WADS
- Ansonia, Connecticut; United States;
- Broadcast area: Greater Bridgeport; Greater New Haven;
- Frequency: 690 kHz
- Branding: Radio Amor

Programming
- Language: Spanish
- Format: Christian radio

Ownership
- Owner: Radio Amor, Inc.

History
- First air date: 1956

Technical information
- Licensing authority: FCC
- Facility ID: 54481
- Class: D
- Power: 3,200 watts (daytime only)
- Transmitter coordinates: 41°20′46″N 73°06′51″W﻿ / ﻿41.34611°N 73.11417°W

Links
- Public license information: Public file; LMS;
- Website: amor690.com

= WADS =

WADS (690 AM) is a radio station licensed to Ansonia, Connecticut, owned by Radio Amor, Inc. The station serves the Greater Bridgeport and New Haven areas.

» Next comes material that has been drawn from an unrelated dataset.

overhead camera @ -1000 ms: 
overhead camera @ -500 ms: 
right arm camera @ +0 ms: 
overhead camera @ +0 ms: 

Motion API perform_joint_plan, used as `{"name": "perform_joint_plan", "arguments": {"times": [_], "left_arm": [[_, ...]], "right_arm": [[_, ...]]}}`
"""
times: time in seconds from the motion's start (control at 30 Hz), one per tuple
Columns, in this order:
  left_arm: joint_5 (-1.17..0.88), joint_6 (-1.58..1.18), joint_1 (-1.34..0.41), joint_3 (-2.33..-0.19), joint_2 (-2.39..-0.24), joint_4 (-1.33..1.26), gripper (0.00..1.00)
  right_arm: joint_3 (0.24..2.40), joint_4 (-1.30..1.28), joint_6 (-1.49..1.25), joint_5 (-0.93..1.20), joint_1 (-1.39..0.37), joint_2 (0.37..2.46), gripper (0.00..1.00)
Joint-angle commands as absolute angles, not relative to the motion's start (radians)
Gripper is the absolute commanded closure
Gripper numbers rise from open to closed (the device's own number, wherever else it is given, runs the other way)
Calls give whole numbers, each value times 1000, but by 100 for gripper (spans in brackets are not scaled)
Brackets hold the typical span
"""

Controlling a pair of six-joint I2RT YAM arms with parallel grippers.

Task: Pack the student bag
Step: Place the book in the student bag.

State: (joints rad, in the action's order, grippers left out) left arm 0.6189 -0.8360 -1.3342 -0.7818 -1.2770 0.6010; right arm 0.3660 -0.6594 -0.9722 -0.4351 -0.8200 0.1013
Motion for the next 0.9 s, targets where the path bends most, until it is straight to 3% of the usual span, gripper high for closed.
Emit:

By day, WADS is powered with 3,200 watts. It must sign off the air at night to avoid interference to Canadian station CKGM.

WADS went silent on August 12, 2022, due to the loss of its transmitter site. On August 31, 2024, the station resumed operations from a temporary transmitter site in Derby. The station went off the air again on August 27, 2025. It returned to the air from a temporary transmitter site on August 28, 2026.